The Hatch chile season is coming to an end soon. Sprouts Market still carries the chile and said they should have it for another month, so be sure to grab some now for this next dish. You can also buy them and freeze them for later. This is a yummy dish for some of the upcoming holidays and it’s easy to make. I made this dish a bit spicy. If you’re not a spice fan, just omit the jalapeños and hot sauce. That should cool it down a bit for you.

Ingredients:

  • 6 cups corn
  • 4 Hatch chiles
  • 2 jalapeños (optional)
  • 1 white onion
  • 3 tablespoons olive oil
  • 4 cloves of garlic
  • 1 tablespoon smoked paprika
  • 4 dashes of Cholula hot sauce
  • 2 cups cheddar cheese, shredded
  • Salt and pepper to taste

Directions:

  1. Cut your corn off the cob and place in a casserole-style baking dish. Set your oven at 375 degrees F.
  2. In a saucepan, sauté your Hatch chiles, jalapeños, garlic and white onion in a tablespoon of olive oil.

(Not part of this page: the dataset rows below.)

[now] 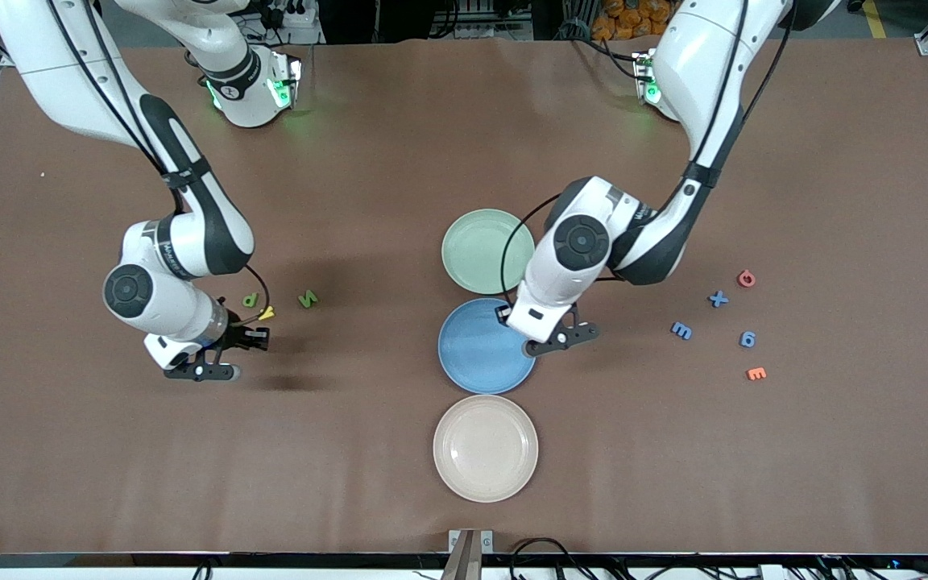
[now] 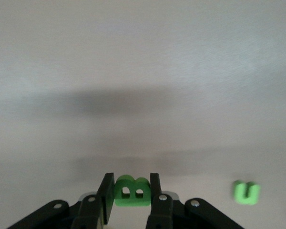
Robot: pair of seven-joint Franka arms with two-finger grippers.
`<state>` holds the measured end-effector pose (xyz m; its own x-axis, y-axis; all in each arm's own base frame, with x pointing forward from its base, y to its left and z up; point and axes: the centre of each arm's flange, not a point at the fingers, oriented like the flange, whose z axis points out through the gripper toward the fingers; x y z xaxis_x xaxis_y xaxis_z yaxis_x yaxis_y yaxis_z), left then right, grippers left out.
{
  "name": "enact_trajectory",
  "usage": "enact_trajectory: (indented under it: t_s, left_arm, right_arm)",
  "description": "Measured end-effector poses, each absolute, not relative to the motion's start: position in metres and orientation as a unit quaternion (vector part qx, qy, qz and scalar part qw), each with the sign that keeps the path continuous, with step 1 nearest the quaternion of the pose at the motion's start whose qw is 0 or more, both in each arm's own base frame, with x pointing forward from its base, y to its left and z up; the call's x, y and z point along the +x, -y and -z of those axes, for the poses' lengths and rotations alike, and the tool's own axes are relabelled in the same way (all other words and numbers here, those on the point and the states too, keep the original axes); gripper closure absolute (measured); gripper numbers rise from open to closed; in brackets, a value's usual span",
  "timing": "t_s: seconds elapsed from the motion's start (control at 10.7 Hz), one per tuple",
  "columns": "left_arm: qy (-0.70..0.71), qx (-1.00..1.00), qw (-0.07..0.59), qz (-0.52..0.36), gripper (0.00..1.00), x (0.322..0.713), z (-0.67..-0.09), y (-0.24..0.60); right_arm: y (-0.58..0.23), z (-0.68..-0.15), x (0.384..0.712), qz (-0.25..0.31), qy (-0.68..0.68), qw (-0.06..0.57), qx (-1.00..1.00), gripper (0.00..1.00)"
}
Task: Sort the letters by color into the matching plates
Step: 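Carry blue G to the blue plate with the left gripper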
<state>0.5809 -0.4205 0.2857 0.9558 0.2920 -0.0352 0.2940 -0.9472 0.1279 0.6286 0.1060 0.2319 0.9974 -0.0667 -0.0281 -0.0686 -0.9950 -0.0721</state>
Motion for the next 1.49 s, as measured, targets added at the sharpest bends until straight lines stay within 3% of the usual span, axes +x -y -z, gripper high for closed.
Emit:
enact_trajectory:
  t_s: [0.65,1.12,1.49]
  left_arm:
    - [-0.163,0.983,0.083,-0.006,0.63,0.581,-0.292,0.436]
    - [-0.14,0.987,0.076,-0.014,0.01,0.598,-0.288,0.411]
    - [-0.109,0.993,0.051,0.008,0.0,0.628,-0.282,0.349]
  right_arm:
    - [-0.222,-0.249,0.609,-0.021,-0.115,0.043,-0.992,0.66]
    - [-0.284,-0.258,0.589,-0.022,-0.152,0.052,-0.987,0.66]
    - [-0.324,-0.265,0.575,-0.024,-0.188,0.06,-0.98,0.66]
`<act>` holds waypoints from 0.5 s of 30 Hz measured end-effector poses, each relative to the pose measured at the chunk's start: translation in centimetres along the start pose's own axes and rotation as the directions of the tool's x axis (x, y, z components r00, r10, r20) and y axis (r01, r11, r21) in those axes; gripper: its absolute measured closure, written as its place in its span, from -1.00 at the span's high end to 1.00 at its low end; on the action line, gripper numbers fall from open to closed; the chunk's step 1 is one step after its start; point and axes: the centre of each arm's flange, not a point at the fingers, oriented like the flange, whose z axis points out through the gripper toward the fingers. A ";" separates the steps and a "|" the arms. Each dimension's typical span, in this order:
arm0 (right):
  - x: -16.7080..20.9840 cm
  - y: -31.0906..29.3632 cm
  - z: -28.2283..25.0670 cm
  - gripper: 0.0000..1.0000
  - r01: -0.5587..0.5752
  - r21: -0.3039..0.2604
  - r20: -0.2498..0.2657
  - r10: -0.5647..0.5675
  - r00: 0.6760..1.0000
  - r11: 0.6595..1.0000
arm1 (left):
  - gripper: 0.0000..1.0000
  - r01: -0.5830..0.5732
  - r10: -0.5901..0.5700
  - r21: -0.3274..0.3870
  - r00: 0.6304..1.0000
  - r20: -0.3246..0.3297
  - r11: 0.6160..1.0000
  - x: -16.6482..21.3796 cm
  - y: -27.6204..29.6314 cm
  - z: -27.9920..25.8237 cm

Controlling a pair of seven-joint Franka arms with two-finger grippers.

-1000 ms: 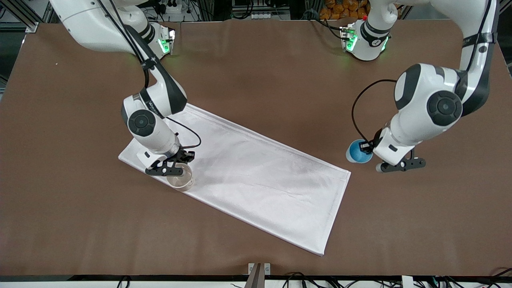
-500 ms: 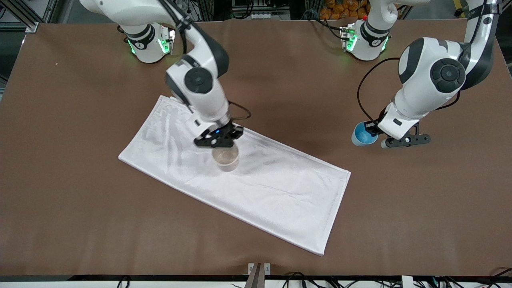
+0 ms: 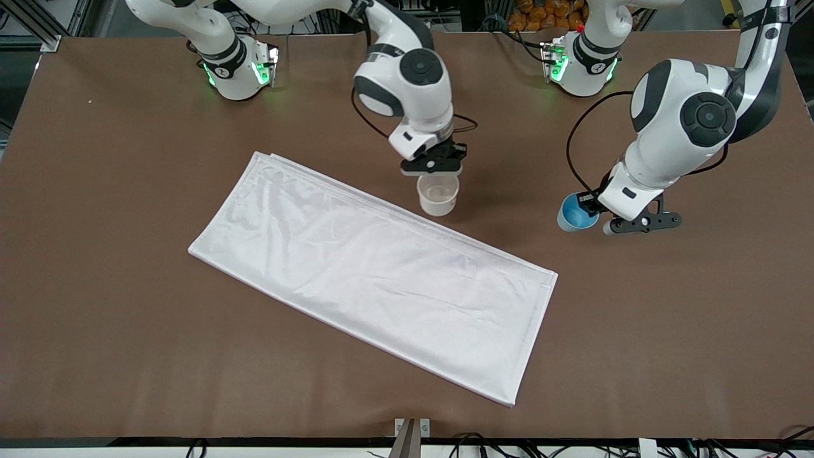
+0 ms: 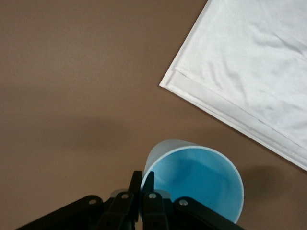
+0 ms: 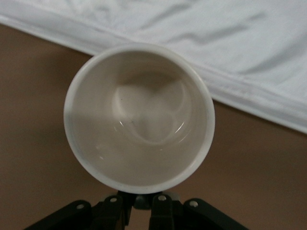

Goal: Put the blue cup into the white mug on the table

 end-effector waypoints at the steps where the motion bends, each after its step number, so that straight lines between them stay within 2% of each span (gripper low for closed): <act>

Once they are browned, remove all your ingredients and put them into a blender. Add the olive oil, hot sauce, and smoked paprika. Blend until it’s mixed well and still a bit chunky. It really depends on you and how you want your sauce to be. I like mine mixed well but still somewhat chunky.
  3. Pour your sauce over your corn. Mix the corn and sauce together with a spoon. Add salt and pepper. Sprinkle your cheese over the top and place in the oven.
  4. Bake for 20–25 minutes until the cheese starts bubbling. Remove and enjoy.